Publisher:Quzwzb  Publish Time:Thursday, November 20, 2008 
Source:Neural Regen Res,2008,3(7),705-9

Bin Zhao1, Hua Han1, Shuanke Wang1, Bingren Gao2, Zhengyi Sun1

1Department of Orthopaedics, the Second Hospital of Lanzhou University, Lanzhou   730030, Gansu Province, China

2Institute of Orthopaedics, the Second Hospital of Lanzhou University, Lanzhou   730030, Gansu Province, China

Bin Zhao☆, Studying for doctorate, Attending physician, Department of Orthopaedics, the Second Hospital of Lanzhou University, Lanzhou  730030, Gansu Province, China

Zhao B, Han H, Wang SK, Gao BR, Sun ZY. Differentiation of endogenous neural precursors following spinal cord injury in adult rats.
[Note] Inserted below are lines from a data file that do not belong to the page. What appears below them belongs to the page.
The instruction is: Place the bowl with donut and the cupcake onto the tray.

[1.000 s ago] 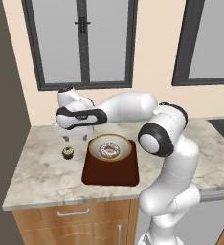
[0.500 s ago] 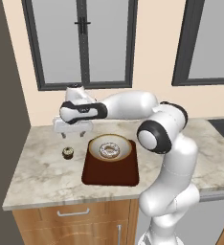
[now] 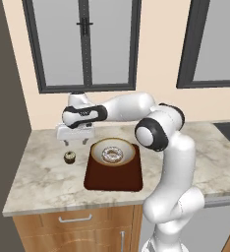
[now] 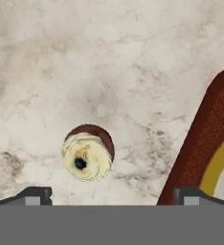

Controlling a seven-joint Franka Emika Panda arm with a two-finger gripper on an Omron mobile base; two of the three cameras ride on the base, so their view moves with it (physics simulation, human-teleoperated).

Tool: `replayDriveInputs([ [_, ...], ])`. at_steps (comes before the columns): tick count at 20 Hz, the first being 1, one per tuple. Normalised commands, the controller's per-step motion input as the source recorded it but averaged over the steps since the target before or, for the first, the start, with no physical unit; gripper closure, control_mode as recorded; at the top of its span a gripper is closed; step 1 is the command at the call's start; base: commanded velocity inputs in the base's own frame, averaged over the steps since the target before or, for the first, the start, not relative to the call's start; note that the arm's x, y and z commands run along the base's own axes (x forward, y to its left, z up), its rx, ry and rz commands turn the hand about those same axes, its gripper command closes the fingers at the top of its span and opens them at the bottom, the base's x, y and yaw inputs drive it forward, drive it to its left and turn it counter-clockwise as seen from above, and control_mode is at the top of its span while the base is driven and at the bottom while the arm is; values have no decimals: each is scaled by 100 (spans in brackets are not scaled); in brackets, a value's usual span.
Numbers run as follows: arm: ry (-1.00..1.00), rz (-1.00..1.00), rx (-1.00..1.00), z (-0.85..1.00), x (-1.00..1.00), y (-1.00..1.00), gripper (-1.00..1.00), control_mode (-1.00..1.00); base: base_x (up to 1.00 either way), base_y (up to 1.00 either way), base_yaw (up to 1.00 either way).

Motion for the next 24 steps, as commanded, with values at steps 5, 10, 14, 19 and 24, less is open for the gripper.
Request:
replayDriveInputs([
  [5,5,0,-8,-23,28,34,-100,-100,0,0,0],
  [10,8,2,-2,-13,11,20,-100,-100,0,0,0],
  [14,3,0,0,12,-20,0,-100,-100,0,0,0],
  [19,0,0,0,-10,-23,0,-100,-100,0,0,0],
  [24,0,0,0,-9,-17,-5,-100,-100,0,0,0],
])
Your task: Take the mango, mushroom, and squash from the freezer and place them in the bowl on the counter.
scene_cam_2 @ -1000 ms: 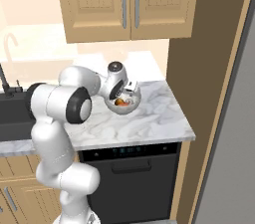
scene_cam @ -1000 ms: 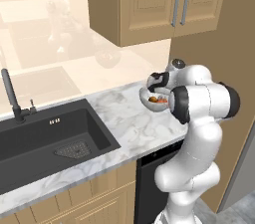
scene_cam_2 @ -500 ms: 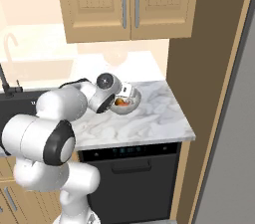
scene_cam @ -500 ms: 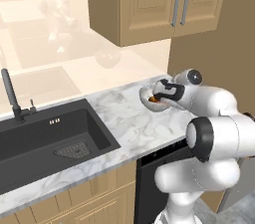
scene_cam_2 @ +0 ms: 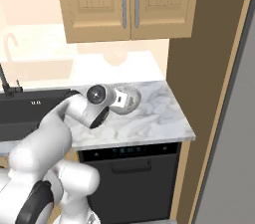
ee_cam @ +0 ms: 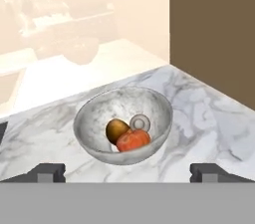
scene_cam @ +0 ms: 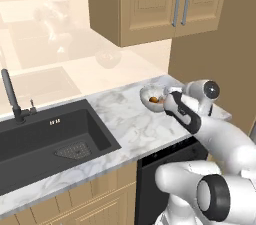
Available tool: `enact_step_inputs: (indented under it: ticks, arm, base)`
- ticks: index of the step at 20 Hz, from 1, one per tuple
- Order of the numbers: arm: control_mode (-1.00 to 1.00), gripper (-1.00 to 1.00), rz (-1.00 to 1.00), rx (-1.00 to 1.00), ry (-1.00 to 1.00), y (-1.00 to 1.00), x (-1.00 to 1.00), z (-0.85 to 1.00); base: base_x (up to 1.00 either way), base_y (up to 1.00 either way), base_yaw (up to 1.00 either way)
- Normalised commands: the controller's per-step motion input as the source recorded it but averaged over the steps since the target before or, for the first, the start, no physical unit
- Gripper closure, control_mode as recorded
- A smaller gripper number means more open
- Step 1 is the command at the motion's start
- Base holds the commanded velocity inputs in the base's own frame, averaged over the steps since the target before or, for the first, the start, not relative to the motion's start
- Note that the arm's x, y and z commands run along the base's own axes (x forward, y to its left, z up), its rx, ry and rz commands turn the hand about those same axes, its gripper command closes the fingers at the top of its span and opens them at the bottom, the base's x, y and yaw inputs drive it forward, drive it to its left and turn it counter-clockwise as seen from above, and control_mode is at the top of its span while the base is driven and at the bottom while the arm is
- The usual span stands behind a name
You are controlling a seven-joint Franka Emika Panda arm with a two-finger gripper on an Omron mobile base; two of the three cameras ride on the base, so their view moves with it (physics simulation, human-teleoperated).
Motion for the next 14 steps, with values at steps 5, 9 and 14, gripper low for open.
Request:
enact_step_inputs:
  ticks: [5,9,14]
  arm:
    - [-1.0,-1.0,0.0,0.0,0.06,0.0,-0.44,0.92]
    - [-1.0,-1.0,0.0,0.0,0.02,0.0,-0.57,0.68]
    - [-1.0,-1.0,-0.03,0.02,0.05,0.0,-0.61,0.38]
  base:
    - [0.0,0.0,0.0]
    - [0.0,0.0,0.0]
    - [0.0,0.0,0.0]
Neural Regen Res 2008;3(7):705-9

 

Abstract

BACKGROUND: Studies have shown that cell death can activate proliferation of endogenous neural stem cells and promote newly generated cells to migrate to a lesion site.

OBJECTIVE: To observe regeneration and differentiation of neural cells following spinal cord injury in adult rats and to quantitatively analyze the newly differentiated cells.

DESIGN, TIME AND SETTING: A cell biology experiment was performed at the Institute of Orthopedics and Medical Experimental Center, Lanzhou University, between August 2005 and October 2007.

MATERIALS: Fifty adult, Wistar rats of both sexes; 5-bromodeoxyuridine (BrdU, Sigma, USA); antibodies against neuron-specific enolase, glial fibrillary acidic protein, and myelin basic protein (Chemicon, USA).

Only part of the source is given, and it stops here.